The problem:
Look below for the line holding "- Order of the" and the line holding "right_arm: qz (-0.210". Transcribe exactly those lines and all lines between them, nothing more.

Provided entries:

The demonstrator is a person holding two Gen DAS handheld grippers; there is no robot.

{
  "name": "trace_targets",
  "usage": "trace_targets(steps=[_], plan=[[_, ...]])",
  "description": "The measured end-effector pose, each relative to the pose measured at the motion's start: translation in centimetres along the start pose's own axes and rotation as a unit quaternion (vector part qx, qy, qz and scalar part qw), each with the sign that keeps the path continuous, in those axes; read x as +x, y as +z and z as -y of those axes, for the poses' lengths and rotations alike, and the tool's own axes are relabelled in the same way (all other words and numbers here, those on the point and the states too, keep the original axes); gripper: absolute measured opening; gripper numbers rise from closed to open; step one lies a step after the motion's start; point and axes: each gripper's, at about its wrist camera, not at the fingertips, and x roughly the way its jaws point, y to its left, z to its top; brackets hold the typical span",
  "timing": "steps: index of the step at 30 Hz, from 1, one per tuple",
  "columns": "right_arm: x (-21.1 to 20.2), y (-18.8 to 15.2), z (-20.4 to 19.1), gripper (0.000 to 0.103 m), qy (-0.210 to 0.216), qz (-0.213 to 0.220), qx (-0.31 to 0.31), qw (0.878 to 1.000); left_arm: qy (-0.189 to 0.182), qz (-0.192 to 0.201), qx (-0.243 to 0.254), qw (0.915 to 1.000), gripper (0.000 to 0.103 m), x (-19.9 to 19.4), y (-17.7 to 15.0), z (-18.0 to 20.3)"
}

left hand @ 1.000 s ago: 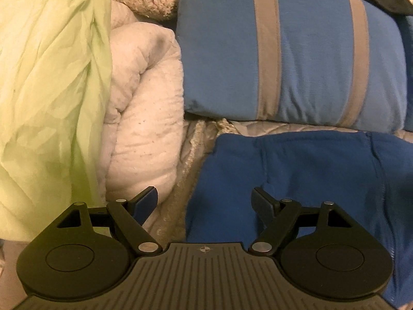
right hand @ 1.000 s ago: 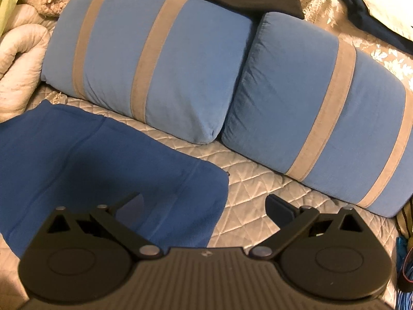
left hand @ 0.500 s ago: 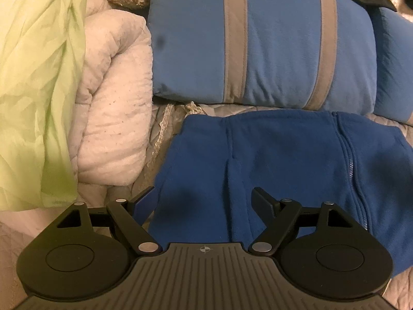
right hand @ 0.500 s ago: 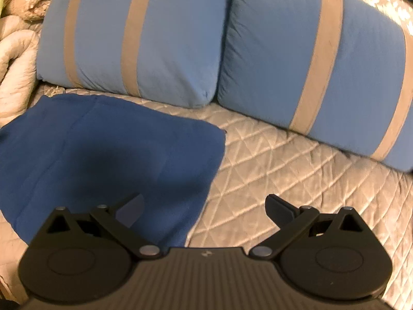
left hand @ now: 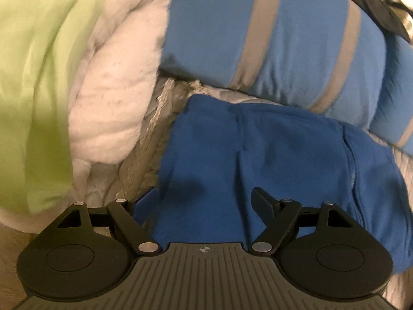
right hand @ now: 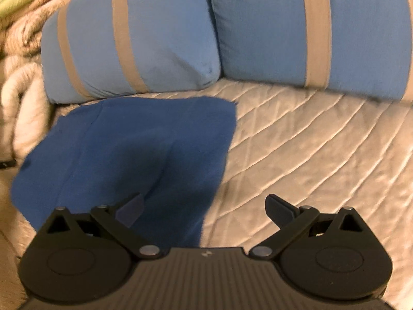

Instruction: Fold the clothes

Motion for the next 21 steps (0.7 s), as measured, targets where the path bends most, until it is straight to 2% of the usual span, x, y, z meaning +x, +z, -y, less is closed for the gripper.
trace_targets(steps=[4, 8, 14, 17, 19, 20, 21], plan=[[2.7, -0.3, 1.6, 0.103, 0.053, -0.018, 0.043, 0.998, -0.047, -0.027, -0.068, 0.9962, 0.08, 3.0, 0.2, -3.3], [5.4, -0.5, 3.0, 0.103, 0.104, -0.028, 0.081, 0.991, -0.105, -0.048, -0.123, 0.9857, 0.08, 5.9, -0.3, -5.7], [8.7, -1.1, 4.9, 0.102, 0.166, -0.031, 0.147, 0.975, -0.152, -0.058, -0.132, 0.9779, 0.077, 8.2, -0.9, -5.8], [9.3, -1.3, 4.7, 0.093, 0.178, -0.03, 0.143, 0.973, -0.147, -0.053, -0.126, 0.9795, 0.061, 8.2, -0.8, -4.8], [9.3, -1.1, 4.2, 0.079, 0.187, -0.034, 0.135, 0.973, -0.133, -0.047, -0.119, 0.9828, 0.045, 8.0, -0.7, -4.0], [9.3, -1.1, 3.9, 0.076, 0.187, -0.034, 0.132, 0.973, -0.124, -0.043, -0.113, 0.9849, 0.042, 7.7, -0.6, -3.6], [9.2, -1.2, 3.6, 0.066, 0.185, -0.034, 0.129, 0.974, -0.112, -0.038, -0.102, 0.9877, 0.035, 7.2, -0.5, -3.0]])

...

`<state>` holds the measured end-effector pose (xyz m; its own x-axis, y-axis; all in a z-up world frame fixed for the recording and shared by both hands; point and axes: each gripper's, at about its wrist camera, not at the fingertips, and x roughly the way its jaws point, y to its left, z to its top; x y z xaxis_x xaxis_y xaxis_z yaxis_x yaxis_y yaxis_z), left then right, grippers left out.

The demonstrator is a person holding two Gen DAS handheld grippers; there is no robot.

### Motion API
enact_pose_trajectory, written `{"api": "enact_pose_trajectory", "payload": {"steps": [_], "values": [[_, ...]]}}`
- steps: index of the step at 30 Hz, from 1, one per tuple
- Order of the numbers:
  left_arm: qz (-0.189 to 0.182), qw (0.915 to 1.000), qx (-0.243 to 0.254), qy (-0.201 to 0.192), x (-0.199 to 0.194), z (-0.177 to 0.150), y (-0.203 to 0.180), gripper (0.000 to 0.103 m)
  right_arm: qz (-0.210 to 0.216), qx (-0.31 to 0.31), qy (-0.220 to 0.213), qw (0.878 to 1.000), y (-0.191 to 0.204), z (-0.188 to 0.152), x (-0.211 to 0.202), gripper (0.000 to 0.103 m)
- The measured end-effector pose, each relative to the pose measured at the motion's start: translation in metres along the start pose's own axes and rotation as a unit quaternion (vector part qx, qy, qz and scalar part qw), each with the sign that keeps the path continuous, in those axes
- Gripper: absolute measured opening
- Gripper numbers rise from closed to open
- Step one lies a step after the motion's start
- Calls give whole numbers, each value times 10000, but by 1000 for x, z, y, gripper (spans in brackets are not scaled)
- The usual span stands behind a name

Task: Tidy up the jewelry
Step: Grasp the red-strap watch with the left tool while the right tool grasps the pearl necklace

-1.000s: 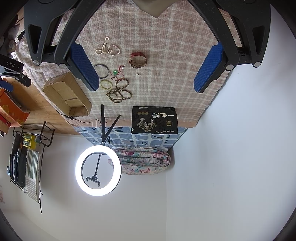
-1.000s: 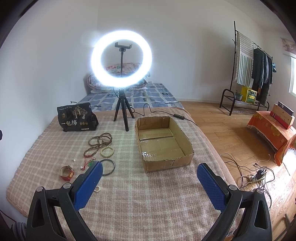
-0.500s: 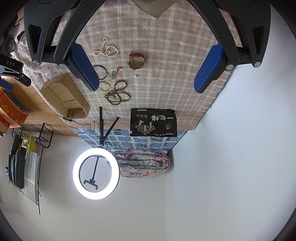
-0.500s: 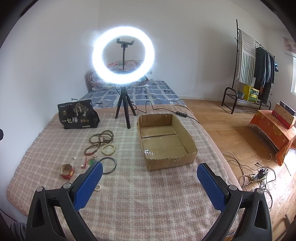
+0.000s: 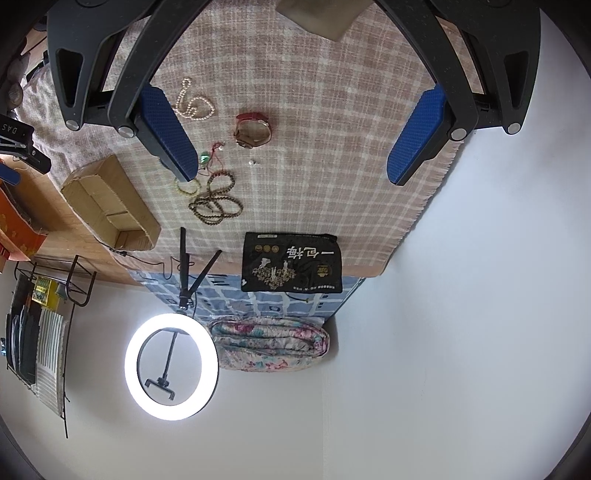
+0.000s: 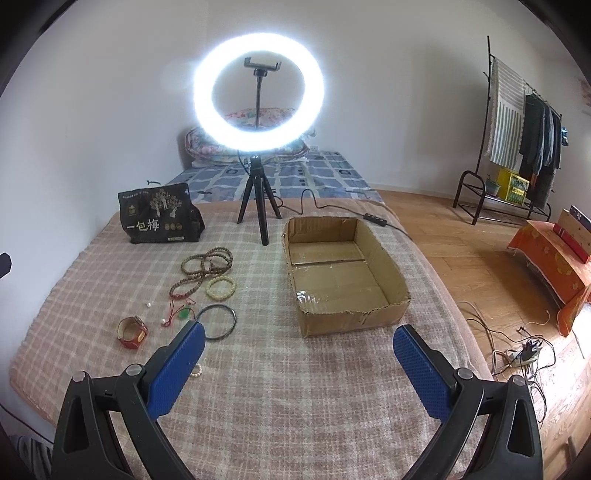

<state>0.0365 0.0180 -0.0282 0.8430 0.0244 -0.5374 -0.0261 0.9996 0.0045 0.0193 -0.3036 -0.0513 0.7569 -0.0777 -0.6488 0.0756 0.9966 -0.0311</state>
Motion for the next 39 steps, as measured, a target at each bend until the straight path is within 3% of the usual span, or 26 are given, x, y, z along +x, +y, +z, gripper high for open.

Answer to this task:
- Order of the numbers:
  left_arm: qz (-0.189 to 0.182), qw (0.915 to 1.000), qx (-0.243 to 0.254), qy (-0.201 to 0.192), x (-0.199 to 0.194), z (-0.177 to 0.150), y (-0.203 to 0.180), gripper (0.000 to 0.103 m)
  right_arm: qz (-0.210 to 0.216), qx (-0.31 to 0.31), qy (-0.220 to 0.213), qw (0.878 to 1.000), y (-0.191 to 0.204), z (-0.188 to 0.152), x (-0.211 to 0.202), gripper (0.000 to 0.103 m)

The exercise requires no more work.